Valuation for Latin American stocks remains attractive. After a difficult period in the beginning of the year, due to the subprime mortgage crisis in the U.S., the market has been recovering, mainly in Brazil. Nevertheless, valuations cannot be considered excessive; in fact there are very attractive stocks in the Brazilian telecommunication and electric utilities sectors. As a result of a more uncertain international economic environment, many investors are paying more attention to sectors that are exposed to domestic markets, which should reflect even better on those stocks that have lower than average valuations.
Is Brazil any closer to an investment grade designation? Is this already priced into Brazilian stocks?
Sure it is! Just some weeks ago Peru was upgraded to investment grade. This fact created a lot of jealousy in Brazil, and the Brazilian economic minister took a plane to New York to convince the rating agencies that Brazil was at least as good as Peru. Two days ago, a Japanese rating agency named R&I (Rating and Investment) upgraded Brazil to investment grade. It seems that we are getting closer each day - it can be announced any moment. I still believe the market can go up more 10% due to the investment grade announcement.

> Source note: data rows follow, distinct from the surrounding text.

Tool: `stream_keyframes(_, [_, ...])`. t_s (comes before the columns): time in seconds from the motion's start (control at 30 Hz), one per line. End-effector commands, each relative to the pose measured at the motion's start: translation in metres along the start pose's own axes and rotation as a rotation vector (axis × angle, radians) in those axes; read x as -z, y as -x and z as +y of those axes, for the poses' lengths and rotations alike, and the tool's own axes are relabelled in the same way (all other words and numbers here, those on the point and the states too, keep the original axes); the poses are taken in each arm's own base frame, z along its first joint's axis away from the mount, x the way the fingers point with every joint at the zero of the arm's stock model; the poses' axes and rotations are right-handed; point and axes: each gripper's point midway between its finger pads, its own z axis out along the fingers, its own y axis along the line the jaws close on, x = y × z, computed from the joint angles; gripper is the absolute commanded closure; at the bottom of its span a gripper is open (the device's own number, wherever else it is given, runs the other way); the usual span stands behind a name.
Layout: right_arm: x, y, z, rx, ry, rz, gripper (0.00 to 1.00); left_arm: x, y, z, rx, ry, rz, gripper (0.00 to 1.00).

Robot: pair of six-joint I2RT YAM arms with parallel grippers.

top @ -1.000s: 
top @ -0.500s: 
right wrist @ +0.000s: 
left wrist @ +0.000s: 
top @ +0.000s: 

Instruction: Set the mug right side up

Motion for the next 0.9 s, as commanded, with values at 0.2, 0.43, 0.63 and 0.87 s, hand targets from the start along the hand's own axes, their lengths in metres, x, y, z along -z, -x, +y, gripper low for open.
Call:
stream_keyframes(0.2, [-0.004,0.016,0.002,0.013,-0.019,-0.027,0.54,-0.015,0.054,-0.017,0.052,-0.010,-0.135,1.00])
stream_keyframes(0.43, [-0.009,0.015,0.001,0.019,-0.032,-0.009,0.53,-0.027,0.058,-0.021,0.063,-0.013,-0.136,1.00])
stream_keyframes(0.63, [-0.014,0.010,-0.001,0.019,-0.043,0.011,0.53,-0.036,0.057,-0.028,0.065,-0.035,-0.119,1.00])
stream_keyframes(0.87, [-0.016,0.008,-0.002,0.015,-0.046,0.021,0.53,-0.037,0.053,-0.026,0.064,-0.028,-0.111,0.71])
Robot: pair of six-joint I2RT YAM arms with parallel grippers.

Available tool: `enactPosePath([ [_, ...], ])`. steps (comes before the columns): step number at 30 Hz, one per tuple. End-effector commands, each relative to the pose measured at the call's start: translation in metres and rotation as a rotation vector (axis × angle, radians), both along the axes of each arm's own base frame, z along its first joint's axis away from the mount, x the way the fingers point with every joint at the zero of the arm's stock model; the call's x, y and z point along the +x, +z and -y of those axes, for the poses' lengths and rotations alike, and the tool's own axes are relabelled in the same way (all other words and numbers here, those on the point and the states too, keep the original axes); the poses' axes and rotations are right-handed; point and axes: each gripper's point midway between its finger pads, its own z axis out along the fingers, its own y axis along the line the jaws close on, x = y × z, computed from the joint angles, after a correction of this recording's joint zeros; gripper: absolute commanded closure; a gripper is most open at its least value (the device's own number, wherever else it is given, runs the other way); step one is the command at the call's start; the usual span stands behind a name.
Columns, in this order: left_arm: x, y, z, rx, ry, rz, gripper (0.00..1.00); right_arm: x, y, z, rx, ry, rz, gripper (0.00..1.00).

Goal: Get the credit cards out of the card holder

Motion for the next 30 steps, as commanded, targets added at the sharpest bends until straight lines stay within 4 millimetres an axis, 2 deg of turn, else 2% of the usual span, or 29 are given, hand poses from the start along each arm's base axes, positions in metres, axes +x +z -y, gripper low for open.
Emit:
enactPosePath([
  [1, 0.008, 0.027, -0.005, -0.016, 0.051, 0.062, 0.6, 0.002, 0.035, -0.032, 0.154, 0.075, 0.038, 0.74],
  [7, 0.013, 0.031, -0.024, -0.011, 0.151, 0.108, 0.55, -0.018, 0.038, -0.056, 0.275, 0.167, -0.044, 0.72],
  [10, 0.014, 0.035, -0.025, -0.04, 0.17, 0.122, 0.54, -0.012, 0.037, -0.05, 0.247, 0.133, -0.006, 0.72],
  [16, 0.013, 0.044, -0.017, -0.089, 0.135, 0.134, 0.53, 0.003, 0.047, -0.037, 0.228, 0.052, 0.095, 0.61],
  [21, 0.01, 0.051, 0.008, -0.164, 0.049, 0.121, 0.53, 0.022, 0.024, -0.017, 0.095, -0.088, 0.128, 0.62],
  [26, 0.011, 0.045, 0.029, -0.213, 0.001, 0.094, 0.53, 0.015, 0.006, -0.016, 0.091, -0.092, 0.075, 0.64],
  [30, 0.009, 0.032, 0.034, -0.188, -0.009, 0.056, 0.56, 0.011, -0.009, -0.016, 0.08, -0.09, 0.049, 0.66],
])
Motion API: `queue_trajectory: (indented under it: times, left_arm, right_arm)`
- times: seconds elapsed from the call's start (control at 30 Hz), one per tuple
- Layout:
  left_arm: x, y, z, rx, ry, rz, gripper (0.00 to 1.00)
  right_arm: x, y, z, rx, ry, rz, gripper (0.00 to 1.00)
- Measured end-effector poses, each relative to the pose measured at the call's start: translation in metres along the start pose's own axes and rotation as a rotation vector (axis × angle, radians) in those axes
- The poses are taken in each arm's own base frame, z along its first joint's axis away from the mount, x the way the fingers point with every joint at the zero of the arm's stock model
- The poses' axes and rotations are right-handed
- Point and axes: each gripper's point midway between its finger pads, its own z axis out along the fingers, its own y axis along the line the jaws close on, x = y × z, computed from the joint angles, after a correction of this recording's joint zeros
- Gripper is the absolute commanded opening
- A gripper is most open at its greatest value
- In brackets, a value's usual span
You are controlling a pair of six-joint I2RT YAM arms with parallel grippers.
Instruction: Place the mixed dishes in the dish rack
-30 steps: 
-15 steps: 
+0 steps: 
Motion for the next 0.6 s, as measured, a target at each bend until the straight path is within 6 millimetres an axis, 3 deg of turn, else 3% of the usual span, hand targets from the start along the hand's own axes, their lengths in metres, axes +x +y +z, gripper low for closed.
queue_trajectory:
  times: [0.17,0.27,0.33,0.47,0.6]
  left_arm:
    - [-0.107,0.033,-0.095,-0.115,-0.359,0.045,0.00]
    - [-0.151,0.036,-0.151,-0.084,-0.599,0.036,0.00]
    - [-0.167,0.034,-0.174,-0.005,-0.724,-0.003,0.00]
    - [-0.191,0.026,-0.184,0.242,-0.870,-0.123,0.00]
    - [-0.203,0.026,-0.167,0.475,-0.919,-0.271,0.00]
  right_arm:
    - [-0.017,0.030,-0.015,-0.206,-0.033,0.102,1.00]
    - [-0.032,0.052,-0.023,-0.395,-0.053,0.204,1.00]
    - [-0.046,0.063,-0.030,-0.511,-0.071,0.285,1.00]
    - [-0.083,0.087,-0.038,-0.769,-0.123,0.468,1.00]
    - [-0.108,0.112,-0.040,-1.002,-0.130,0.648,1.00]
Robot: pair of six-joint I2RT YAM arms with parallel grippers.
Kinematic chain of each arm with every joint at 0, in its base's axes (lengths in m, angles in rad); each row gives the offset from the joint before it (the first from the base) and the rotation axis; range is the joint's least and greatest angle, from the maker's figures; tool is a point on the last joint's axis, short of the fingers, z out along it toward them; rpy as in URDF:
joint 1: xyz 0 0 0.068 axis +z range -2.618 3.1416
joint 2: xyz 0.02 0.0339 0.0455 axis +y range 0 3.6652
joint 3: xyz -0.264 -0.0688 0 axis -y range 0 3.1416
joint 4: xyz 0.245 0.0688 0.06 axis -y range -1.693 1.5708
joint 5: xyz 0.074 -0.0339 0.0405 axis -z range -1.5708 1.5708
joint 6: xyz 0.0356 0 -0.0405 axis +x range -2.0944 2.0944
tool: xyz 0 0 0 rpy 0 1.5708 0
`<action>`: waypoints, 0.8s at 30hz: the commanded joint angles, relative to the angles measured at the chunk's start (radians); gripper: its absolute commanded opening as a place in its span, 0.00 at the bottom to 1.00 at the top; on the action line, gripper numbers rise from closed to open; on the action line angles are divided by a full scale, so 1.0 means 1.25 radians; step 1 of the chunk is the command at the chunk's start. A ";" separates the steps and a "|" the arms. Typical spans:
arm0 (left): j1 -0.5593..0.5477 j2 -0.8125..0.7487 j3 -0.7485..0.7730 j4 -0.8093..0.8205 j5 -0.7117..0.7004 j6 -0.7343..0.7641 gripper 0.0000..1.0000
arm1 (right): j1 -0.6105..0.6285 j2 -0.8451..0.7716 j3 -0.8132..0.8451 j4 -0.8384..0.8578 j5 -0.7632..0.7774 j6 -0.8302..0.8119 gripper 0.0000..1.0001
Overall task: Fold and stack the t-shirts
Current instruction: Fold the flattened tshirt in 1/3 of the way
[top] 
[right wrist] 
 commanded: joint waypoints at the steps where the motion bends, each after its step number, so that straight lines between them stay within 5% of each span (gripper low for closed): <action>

Which are your top Buy recommendations at this time?
The telecommunication industry remains quite interesting, particularly Telemar (TNE), Brasil Telecom (BRP) and Vivo (VIV). Electric utilities are also undervalued; CPFL (CPL) seems interesting too. The Brazilian real estate/construction business seems quite intriguing, mainly considering lower interest rates and the emergency of a growing mortgage business. In this sense Gafisa (GFA) is a great alternative for the medium term, though the 50-point rate hike last week in Brazil can create some short-term problems for the real estate sector.
Despite the difficult international business environment there are some interesting commodity stocks. Vale (RIO) is a must.
How would you advise investors to position themselves in Latin America in the near term?
The international environment is still risk-averse; however, there are some interesting opportunities in Latin America. I would recommend a considerable exposure in stocks that have good earnings trend coupled with below-average valuation. Brazil still seems to be a good option, even considering the less benign monetary policy.
Claudio Freitas, CFA is a senior analyst covering the Latin American markets for Zacks Equity Research.